Chris Battershill, Sam McCormack, Libby Evans-Illidge and Dr Nigel Calder. Photo/UOW
Chris Battershill, Sam McCormack, Libby Evans-Illidge and Dr Nigel Calder. Photo/UOW
University of Waikato student Sam McCormack, who is researching potentially commercial pharmaceutical properties of the Bay of Plenty's sea sponges, won the Research-in-3 session held as part of the university's Treasuring the Bay Coastal Economic Symposium in Tauranga.
"Students are taking part in a diverse range of valuable research inand around the Bay of Plenty marine environment and this forum gives them an excellent opportunity to present their projects to an engaged audience," said symposium organiser Dr Nigel Calder.
Mr McCormack was a masters student whose research involves classifying and categorising different species based on their chemical makeup, which would help form part of a marine organism inventory for the Bay of Plenty.
Dr Calder said the Research-in-3 session was always a highlight of the day-long research event.
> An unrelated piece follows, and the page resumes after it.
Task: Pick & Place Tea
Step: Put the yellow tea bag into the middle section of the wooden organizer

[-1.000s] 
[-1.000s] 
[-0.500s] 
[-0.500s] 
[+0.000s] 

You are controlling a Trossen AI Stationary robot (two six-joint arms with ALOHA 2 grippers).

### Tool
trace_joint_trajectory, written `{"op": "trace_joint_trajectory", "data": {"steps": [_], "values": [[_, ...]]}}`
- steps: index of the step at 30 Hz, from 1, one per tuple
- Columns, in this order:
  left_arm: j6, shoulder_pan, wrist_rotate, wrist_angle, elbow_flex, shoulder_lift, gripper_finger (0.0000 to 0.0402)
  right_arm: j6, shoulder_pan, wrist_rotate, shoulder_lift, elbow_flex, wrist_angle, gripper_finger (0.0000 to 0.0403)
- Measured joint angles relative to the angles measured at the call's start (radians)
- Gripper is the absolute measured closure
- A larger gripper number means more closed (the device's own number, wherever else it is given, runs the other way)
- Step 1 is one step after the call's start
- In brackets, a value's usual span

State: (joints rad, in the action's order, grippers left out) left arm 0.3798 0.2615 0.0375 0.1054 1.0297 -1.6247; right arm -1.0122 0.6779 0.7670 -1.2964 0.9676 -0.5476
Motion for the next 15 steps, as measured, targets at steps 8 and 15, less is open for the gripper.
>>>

Science students have three minutes to outline their summer research projects as part of their Masters and PhD programmes. As well as University of Waikato students, the Research-in-3 session included students from Bay of Plenty Polytechnic and Te Whare Wananga o Awanuiarangi.
More than 100 people attended the event, held last Friday, and Dr Calder said the symposium was a great opportunity for people to engage with and learn from top-class scientists and economists.
Libby Evans-Illidge, manager of the Bioresources Library at the Australian Institute of Marine Science (AIMS) in Queensland and director of the AIMS at James Cook University postgraduate research alliance, gave the keynote presentation.
Professor Chris Battershill, who heads Tauranga's Coastal Marine Field Station, discussed how the ideas put forward by Ms Evans-Illidge could be incorporated into future opportunities for marine biodiscovery in the Bay of Plenty region.
"The Bay of Plenty marine environment is diverse, with shallow estuaries, rocky reefs and even an offshore volcano - yet it has never been surveyed for bioresources.
"It is highly likely we will find organisms with potentially useful chemical properties, which could especially be valuable for agricultural use," he said.
Ms Evans-Illidge's work has included developing a library of bioresources from 2000 sites around Australia, to look for bioactive compounds which could potentially lead to commercial drug development.
She said that while many years of bioresource research would not always lead to commercial success, there were numerous non-commercial benefits that made the research worthwhile and important.
"Through our research we now have in-depth knowledge of more than 20,000 marine organisms, including the discovery of many new species. This work has also helped to facilitate training and employment opportunities and commercial aquaculture development in remote indigenous communities," she said.
There were several other presentations. These included updates on agribusiness in the Bay of Plenty and the Rena environmental monitoring programme, research into youth volunteering during crisis events and an introduction to the recently established House of Science, which was aimed at building stronger links between science education and business in Tauranga.